The academic community has greeted grit with a degree of breathless enthusiasm.
People have been applauding grit as the trait among traits that helps people persevere.
But too much perseverance can be costly. One study demonstrated how grittier individuals might incur some costs by persisting when they could move on. Lucas, the primary researcher, explored grit through the lens of test taking. She found that certain students might not want to give up on solving more difficult questions, to the detriment of answering simpler questions or completing the test, and would end up performing more poorly on the test than predicted.
In short, students would not fare nearly as well on their tests if they had simply stopped, reassessed, and tried something else.
There but for the grace of grit go I.
The other downside to grit that nobody is talking about is a more existential one.
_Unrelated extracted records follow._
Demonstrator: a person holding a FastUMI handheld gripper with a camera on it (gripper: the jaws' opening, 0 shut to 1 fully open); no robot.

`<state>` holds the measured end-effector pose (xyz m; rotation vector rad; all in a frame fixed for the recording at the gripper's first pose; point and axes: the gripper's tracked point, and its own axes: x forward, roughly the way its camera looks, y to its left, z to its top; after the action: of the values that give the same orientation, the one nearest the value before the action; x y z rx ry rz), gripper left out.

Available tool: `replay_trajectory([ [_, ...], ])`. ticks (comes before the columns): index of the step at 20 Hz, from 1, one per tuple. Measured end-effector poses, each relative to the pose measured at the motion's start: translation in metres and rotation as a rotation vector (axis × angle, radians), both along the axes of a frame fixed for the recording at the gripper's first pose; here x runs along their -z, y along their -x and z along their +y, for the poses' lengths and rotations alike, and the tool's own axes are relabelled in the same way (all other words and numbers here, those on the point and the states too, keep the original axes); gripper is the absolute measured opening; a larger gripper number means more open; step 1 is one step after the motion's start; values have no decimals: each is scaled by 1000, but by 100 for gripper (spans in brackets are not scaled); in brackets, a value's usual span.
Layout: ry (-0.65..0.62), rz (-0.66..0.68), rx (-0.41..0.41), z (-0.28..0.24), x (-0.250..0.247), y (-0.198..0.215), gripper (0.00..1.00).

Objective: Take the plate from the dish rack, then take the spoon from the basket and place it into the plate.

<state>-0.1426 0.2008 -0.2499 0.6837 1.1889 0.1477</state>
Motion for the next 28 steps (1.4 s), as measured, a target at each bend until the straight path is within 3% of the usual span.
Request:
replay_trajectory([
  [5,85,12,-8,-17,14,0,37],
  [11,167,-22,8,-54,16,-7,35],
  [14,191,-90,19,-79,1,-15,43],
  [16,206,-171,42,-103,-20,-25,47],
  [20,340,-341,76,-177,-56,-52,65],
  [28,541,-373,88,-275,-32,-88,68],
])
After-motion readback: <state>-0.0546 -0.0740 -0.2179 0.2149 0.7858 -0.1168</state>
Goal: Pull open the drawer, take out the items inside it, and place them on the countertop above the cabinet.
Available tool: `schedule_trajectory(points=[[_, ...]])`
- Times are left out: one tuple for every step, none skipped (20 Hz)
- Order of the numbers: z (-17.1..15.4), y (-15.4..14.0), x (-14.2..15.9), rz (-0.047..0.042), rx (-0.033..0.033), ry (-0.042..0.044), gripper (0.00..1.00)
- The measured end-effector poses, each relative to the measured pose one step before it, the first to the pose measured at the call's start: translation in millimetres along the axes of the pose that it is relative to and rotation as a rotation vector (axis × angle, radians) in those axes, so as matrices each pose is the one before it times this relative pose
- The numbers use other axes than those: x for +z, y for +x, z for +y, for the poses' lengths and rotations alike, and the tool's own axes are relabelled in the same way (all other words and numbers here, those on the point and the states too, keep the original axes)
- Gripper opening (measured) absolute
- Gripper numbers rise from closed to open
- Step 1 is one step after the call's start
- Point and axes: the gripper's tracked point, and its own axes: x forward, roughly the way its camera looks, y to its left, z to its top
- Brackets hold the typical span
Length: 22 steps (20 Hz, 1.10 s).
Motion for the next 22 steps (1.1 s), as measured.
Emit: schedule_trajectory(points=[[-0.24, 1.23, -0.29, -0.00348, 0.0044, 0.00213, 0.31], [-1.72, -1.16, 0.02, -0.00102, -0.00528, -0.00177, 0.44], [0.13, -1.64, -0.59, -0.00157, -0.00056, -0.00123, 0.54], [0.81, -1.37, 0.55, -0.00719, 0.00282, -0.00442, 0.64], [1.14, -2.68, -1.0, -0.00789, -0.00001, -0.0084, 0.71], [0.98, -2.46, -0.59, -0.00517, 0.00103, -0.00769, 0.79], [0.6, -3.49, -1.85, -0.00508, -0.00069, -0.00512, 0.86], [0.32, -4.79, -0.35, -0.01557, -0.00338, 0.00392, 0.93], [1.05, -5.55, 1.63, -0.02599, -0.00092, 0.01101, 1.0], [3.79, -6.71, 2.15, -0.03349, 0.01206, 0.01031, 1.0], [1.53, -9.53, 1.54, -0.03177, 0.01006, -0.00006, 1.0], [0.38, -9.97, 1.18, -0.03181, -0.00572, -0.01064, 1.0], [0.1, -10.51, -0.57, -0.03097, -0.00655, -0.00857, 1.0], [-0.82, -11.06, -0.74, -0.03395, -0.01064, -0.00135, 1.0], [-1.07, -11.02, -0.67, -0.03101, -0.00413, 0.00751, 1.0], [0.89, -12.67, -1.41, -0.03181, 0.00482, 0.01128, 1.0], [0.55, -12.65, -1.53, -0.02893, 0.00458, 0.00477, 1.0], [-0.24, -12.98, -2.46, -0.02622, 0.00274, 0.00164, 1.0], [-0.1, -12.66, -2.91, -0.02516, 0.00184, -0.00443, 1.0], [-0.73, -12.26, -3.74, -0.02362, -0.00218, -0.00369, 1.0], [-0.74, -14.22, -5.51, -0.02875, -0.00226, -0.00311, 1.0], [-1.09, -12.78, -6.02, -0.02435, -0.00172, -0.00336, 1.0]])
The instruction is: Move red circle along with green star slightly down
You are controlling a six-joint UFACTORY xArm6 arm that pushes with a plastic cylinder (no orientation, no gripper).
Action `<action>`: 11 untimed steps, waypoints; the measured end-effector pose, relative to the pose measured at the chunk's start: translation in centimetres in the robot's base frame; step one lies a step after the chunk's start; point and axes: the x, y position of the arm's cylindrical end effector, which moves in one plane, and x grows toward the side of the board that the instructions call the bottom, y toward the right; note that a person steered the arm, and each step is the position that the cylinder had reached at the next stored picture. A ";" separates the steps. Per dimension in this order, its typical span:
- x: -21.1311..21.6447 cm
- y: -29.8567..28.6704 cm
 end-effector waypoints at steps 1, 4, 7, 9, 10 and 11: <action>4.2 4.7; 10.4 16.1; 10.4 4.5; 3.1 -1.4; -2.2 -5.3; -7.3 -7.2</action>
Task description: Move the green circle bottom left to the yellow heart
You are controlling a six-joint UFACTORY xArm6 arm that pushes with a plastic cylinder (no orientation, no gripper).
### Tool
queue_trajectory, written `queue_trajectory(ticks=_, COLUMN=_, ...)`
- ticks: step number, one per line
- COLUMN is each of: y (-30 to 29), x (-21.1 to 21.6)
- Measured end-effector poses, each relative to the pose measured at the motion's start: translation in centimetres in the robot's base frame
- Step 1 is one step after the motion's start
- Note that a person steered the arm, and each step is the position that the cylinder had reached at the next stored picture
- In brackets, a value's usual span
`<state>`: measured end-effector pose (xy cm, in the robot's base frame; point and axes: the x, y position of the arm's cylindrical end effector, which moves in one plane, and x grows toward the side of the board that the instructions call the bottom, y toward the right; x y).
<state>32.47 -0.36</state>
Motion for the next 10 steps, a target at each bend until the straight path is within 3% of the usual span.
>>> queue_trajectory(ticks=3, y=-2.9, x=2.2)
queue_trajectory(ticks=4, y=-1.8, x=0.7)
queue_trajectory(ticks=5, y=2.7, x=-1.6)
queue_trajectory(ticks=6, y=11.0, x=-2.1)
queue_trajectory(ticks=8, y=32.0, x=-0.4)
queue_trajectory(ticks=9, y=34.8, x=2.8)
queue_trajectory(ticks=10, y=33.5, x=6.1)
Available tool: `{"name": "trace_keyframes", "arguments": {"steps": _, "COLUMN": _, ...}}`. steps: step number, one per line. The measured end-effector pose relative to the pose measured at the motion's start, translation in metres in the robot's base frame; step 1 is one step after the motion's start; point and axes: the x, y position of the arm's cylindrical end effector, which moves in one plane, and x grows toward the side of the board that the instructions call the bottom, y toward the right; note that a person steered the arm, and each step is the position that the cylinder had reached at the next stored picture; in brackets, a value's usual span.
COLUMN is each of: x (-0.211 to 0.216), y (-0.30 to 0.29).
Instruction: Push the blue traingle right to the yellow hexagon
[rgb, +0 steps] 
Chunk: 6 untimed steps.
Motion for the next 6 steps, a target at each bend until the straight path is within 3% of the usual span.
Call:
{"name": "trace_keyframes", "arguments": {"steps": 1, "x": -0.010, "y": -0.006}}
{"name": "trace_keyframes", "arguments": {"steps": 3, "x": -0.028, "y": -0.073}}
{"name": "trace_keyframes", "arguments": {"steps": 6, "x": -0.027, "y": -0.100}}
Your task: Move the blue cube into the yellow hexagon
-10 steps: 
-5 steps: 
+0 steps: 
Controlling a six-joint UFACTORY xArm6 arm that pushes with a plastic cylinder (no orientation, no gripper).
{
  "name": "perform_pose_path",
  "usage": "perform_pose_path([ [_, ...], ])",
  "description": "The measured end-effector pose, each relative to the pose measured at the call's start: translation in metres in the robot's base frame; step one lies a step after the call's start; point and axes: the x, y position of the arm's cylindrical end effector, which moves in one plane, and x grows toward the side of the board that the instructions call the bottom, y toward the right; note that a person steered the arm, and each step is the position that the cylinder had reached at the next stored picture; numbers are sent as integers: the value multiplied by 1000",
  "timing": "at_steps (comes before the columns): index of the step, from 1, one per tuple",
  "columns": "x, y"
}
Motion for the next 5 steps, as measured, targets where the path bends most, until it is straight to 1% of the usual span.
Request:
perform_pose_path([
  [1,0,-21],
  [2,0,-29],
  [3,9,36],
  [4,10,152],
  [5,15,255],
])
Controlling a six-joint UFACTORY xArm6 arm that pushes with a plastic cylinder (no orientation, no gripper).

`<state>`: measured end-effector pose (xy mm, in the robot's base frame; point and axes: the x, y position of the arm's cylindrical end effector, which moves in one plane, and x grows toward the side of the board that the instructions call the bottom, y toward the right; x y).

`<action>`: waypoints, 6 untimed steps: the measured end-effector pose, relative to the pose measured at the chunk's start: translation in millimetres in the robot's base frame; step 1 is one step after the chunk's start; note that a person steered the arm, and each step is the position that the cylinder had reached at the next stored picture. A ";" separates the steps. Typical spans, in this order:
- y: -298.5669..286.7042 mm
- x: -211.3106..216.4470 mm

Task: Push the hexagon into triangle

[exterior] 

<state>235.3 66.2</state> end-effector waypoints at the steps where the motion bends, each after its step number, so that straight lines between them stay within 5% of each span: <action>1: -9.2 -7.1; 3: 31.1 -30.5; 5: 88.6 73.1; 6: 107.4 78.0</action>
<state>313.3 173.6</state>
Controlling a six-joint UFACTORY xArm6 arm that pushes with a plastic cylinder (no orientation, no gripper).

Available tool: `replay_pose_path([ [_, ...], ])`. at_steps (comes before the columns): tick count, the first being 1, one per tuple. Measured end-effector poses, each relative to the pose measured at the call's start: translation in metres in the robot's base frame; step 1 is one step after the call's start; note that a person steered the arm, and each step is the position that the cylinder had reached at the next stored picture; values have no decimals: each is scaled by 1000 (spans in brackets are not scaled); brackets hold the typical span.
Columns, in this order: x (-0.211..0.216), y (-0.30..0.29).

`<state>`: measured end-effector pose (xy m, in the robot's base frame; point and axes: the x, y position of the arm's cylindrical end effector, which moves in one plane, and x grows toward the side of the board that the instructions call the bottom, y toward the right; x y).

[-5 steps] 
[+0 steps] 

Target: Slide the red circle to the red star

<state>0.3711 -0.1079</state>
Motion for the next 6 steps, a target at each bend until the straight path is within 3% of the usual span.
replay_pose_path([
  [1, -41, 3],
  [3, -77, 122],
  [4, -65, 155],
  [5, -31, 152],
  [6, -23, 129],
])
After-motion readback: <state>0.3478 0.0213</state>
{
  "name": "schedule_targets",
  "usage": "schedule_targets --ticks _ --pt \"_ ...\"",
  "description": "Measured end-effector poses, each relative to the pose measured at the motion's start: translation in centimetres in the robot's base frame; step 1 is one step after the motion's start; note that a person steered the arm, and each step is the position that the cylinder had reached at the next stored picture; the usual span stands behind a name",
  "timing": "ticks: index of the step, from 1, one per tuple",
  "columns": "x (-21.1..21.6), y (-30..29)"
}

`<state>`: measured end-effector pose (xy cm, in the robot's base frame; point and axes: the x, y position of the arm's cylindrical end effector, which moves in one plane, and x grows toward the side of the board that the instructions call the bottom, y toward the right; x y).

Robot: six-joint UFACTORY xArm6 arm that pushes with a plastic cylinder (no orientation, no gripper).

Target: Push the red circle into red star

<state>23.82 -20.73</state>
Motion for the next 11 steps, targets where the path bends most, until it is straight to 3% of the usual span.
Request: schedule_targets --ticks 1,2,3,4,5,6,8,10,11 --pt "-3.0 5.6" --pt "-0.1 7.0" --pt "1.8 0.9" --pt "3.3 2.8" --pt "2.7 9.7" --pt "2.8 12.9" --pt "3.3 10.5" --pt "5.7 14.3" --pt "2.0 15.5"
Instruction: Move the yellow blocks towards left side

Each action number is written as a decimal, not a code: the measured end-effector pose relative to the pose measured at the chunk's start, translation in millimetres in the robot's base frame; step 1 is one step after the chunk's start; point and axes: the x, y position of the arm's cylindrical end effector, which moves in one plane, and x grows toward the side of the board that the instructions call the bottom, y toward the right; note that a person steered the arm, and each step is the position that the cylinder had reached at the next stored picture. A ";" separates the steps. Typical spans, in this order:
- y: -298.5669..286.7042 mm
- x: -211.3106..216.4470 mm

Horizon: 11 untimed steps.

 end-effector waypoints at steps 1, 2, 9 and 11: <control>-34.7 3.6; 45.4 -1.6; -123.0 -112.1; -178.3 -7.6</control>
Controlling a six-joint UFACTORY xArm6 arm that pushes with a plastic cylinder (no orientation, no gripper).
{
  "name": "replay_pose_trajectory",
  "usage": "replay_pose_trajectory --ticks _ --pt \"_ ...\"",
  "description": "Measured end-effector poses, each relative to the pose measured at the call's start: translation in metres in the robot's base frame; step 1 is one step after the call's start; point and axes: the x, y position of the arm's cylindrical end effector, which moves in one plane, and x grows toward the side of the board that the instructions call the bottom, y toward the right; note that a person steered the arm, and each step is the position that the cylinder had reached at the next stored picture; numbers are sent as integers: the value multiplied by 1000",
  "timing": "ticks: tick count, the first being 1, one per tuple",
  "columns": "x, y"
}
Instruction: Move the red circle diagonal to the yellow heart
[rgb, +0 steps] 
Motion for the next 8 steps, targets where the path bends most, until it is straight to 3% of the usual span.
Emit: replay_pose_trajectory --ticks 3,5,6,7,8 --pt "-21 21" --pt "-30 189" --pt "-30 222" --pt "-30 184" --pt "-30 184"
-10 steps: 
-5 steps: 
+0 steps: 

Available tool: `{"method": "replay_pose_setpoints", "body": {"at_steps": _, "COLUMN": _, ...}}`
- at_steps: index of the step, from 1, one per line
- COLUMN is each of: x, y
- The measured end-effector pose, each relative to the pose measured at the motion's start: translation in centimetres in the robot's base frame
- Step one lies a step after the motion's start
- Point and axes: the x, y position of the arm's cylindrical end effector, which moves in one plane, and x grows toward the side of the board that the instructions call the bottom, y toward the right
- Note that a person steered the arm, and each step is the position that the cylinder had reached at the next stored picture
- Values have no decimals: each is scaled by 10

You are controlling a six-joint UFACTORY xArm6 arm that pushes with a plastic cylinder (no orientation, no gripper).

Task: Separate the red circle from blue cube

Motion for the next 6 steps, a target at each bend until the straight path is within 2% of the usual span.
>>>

Grit can lead to us being unkind to ourselves. In my experience, grit without compassion is just cruelty. If we’re listening to the mean voice inside our head, allowing it to insult and punish us in the name of success, then we are doing something wrong.
Because at the core of the inner critic is shame, and nobody has ever shamed themselves into being the person they want to be. Ever.
As a recovering workaholic, my tendency was always to mistake the inner critic for a sense of discipline. To clobber myself with criticism out of fear of becoming a slacker. That gritty mentality allowed me to uphold my insanely high standards and achieve more than anyone thought humanly possible at a very young age.
The only problem is, those intolerable conditions only ratcheted up with every new year, creating longer hours, greater fatigue, dysfunctional relationships and several stress related illnesses. All in the name of grit.
Because that’s what you do, our culture preaches to us. We pick ourselves up by our bootstraps and work harder and hustle and do whatever it takes to push through.
It’s a nice motivational poster, but without compassion, it’s a false victory.
What good is winning if you’re too sore tired at the end of the race to hold up the trophy, and too isolated to have anyone to share it with?
Here’s an achievement that’s worth pursuing. Learning when to let go and stop fighting. There’s real bravery in that, despite it being unrewarded by our culture.
Because it’s not giving up, it’s setting boundaries. It’s not abandonment, it’s permission. It’s a conscious choice to not do something, loving yourself in the process, and trusting that even if you quit, the world will still be there when you return.
Look, that mean voice inside our heads is not going anywhere. It’s wired into our brains evolutionarily. And that’s okay. Maybe real grit is learning to cohabitate with that inner critic like a bad roommate.
LET ME ASK YA THIS…
Is grit activating a mean voice inside your head that makes you over think everything?